TMIC additionally argues that Ruttiger's claims are precluded by Aranda 's independent injury requirement and that they are not among a narrow class of injuries recognized by Aranda. Neither of these contentions is correct. In Aranda, we wrote that an “[i]njury from the carrier's conduct arises out of the contractual relationship between the carrier and the employee and is sustained after the job-related injury.” 748 S.W.2d at 214. Thus, a “claimant is permitted to recover when he shows that the carrier's breach of the duty of good faith and fair dealing ... is separate from the compensation claim and produced an independent injury.” Id.
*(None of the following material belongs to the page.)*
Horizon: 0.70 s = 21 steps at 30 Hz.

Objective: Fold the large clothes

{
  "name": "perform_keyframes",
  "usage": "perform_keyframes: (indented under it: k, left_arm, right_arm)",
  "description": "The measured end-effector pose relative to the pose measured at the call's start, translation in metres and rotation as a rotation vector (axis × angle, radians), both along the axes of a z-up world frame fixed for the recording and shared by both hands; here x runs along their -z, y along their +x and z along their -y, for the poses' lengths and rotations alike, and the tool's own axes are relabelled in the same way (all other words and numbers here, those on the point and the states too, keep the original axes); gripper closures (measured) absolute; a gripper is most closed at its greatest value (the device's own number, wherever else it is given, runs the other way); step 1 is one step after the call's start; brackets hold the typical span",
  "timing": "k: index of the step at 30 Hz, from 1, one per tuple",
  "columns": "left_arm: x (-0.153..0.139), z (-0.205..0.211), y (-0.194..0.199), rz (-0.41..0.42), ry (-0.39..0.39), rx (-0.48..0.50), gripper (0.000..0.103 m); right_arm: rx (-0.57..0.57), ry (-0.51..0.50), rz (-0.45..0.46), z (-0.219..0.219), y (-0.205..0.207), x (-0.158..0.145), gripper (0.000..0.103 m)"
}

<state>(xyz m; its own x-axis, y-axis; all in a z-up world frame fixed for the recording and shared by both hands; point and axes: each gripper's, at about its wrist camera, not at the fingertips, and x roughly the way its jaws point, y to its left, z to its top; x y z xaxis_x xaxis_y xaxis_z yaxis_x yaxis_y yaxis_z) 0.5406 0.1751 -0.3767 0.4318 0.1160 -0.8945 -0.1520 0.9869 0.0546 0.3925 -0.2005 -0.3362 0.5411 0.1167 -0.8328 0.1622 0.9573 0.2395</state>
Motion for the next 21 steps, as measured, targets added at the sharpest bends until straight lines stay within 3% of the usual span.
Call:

The jury found that Ruttiger was injured when the carrier breached its duty, and it found that he sustained damages as a direct result of his injuries. Moreover, Ruttiger's damages are not the sort of “lost compensation benefits” we said could not be recovered in Saenz v. Fidelity & Guaranty Insurance Underwriters, 925 S.W.2d 607, 612 (Tex.1996). I agree with the court of appeals on this issue for the reasons stated in its decision. 265 S.W.3d 651. Finally, I agree with this Court that Ruttiger exhausted his administrative remedies, and the trial court had jurisdiction over this suit.
Whether allowing extra-contractual claims makes sense is a different question than whether the laws, as written, permit their pursuit. The Court correctly observes that the Act carefully balances competing interests. The Legislature struck that balance by acknowledging and limiting the common law claims the Court abolishes today. In doing so, the Court disrupts the statutory equilibrium and substitutes its judgment for the Legislature's. The concurrence agrees that Aranda should be overruled because “there is a very real possibility that the continued existence of bad-faith claims will subvert the Legislature's meticulous soup-to-nuts system.” 381 S.W.3d at 458 (Willett, J., concurring). But it cannot be “subversion” to recognize the continued vitality of a remedy that the Legislature took into account when creating that system. The Legislature's comprehensive overhaul used Aranda as its foundation, and Aranda has coexisted with the “new” Act during the twenty-three years since its passage. Stare decisis does not interfere with the statutory scheme—overruling the case does. Because the Legislature has not made the Act exclusive with respect to extra-contractual claims, I would not eliminate Ruttiger's claims and would affirm the court of appeals' judgment. Because the Court does otherwise, I respectfully dissent.